**WHAT IS NEEDED**
Going through the material underneath, give only the number of lines that contain "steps".

**INFORMATION SHOWN**

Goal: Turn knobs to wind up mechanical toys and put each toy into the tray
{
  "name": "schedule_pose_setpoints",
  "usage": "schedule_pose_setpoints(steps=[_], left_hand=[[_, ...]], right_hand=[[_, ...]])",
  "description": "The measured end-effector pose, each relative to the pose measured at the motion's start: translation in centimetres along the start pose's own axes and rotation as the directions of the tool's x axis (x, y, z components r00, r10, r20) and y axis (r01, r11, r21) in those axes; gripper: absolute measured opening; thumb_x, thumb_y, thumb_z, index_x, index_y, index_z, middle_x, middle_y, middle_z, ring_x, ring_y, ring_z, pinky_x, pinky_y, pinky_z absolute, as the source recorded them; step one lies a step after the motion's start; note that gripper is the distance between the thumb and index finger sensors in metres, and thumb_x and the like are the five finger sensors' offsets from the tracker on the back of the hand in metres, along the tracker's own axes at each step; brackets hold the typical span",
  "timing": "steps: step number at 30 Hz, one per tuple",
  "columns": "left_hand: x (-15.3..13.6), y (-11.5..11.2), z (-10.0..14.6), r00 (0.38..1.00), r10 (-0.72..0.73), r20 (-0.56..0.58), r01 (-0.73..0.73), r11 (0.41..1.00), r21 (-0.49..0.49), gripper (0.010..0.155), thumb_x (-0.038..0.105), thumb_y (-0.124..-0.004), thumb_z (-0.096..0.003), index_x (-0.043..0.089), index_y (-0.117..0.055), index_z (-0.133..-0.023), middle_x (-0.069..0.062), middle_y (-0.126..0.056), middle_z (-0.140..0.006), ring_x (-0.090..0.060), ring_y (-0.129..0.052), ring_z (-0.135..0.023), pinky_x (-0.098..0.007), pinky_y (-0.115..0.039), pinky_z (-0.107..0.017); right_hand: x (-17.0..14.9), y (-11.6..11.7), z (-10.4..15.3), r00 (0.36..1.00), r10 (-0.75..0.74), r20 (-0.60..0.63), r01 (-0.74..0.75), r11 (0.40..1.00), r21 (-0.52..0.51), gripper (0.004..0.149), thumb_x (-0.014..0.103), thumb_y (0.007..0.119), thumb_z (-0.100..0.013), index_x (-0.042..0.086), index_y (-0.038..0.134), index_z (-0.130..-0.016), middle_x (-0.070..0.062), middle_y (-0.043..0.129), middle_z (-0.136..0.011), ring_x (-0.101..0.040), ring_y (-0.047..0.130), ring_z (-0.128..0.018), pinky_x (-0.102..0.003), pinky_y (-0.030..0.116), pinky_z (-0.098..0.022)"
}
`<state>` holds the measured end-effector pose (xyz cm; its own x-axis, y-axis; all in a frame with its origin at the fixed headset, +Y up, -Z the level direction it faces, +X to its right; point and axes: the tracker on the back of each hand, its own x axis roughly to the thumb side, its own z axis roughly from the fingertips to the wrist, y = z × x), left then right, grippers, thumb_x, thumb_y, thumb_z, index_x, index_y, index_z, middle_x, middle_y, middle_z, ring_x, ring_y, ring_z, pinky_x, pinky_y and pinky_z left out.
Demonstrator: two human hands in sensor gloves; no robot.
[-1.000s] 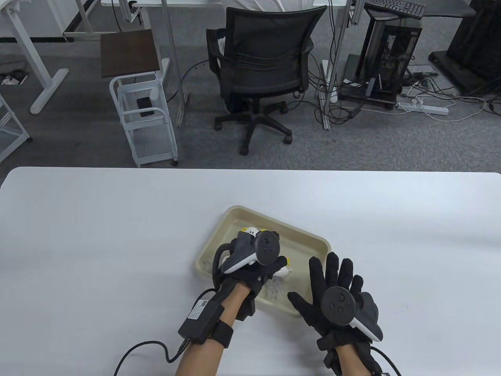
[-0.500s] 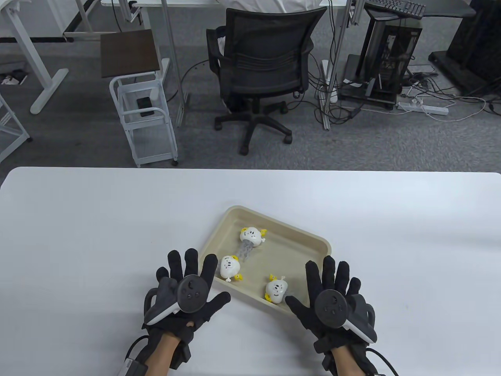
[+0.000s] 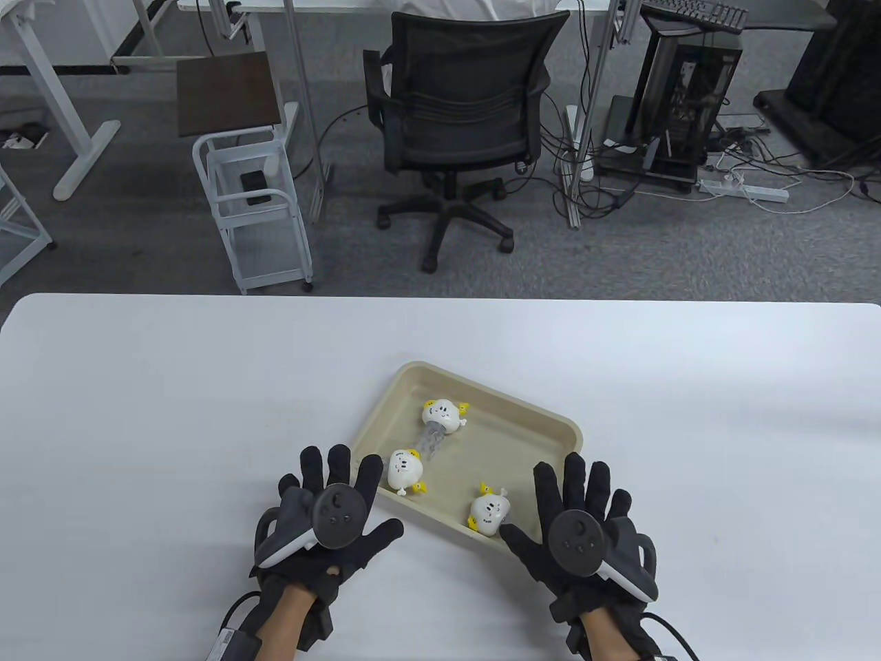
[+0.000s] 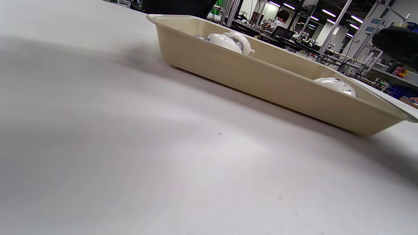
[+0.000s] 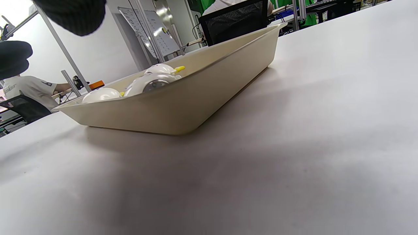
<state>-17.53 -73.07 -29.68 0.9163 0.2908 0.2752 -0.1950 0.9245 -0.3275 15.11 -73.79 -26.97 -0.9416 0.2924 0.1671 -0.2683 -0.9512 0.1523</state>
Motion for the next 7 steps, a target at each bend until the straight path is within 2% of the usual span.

**ANSWER TO THIS TASK**
3